▶ _EXERCISE DIRECTIONS_: Each line of the data should be repeated precisely.

▶ _DATA EXCERPT_:

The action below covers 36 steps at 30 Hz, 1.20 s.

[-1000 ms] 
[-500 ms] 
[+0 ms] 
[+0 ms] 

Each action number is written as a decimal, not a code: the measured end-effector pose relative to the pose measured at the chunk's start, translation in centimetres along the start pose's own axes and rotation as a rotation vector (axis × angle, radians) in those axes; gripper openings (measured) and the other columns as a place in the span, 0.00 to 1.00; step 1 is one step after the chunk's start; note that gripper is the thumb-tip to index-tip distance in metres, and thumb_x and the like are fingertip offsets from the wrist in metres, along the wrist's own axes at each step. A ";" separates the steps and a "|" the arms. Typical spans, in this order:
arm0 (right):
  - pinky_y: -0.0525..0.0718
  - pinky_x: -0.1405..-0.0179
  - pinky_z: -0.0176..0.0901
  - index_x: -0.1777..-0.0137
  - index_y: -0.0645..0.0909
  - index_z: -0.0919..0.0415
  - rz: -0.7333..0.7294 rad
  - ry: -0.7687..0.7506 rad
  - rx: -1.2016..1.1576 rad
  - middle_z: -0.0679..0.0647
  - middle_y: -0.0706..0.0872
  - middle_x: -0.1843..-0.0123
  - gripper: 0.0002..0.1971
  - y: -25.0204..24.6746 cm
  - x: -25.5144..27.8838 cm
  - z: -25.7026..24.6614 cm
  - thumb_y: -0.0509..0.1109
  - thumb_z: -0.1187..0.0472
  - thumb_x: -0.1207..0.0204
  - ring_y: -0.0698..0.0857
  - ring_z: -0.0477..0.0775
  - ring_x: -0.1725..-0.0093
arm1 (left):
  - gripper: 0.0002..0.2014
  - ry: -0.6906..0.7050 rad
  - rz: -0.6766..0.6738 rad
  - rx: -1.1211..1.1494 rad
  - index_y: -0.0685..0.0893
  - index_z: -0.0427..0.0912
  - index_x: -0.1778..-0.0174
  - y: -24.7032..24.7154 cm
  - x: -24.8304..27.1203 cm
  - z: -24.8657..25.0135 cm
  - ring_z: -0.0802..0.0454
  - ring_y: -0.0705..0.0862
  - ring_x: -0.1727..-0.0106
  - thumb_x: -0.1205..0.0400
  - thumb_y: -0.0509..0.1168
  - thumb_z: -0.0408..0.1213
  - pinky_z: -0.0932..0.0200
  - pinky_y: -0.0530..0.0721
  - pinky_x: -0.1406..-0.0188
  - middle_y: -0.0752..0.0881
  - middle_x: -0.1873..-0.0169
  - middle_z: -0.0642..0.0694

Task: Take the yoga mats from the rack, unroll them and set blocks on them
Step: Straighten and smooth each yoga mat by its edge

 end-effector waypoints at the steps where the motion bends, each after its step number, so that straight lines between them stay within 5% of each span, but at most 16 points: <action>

▶ _ANSWER BOX_:
The action below covers 36 steps at 30 Hz, 1.20 s.

[-1000 ms] 
[-500 ms] 
[+0 ms] 
[+0 ms] 

Each action number is written as a decimal, not a code: the measured end-effector pose relative to the pose measured at the chunk's start, translation in centimetres along the start pose's own axes and rotation as a rotation vector (axis × angle, radians) in those axes; gripper openings (measured) and the other columns as a place in the span, 0.00 to 1.00; step 1 is one step after the chunk's start; note that gripper is the thumb-tip to index-tip distance in metres, and thumb_x and the like are fingertip offsets from the wrist in metres, along the wrist's own axes at each step. A ";" separates the steps and a "|" the arms. Typical spans, in this order:
arm0 (right):
  - pinky_y: -0.0525..0.0718
  - pinky_x: -0.1405..-0.0179
  - pinky_z: -0.0176..0.0901
  - index_x: -0.1777..-0.0137
  - index_y: -0.0645..0.0909
  - index_z: -0.0919..0.0415
  - rz: -0.7333..0.7294 rad
  - ry: -0.7687..0.7506 rad
  - rx: -1.2016..1.1576 rad
  - middle_z: -0.0679..0.0647
  - middle_y: -0.0706..0.0872
  - middle_x: -0.1843..-0.0123
  - gripper: 0.0002..0.1971
  - y: -25.0204..24.6746 cm
  - x: -25.5144..27.8838 cm
  - z: -25.7026..24.6614 cm
  - thumb_y: -0.0509..0.1109
  - thumb_z: -0.1187..0.0472
  - thumb_x: -0.1207..0.0204
  - ring_y: -0.0698..0.0857
  - ring_z: -0.0477..0.0775
  - ring_x: -0.1725..-0.0093
arm1 (left):
  - gripper: 0.0002..0.2014
  - ry: -0.6906..0.7050 rad
  - rz: -0.6766..0.6738 rad
  - rx: -1.1211..1.1494 rad
  - index_y: -0.0685..0.0893
  - index_z: -0.0427..0.0912
  - index_x: -0.1778..-0.0174
  - y: -24.7032..24.7154 cm
  - x: -24.8304..27.1203 cm
  - z: -24.8657..25.0135 cm
  - ring_z: -0.0802..0.0454
  - ring_y: -0.0705..0.0862
  - ring_x: -0.1727..-0.0106
  - thumb_x: -0.1205..0.0400
  - thumb_y: -0.0509..0.1168
  - thumb_z: -0.0408..0.1213
  - pinky_z: -0.0932..0.0200
  - pinky_y: -0.0530..0.0721
  - pinky_x: -0.1406..-0.0188
  - middle_y: -0.0752..0.0881
  - middle_x: -0.1873..-0.0169
  - middle_z: -0.0642..0.0694

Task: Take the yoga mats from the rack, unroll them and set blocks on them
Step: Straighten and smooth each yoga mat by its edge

 end-effector waypoints at the steps where the motion bends, each after its step number, so that straight lines between them stay within 5% of each span, but at most 16 points: <action>

The exercise requires nothing more than what has been given.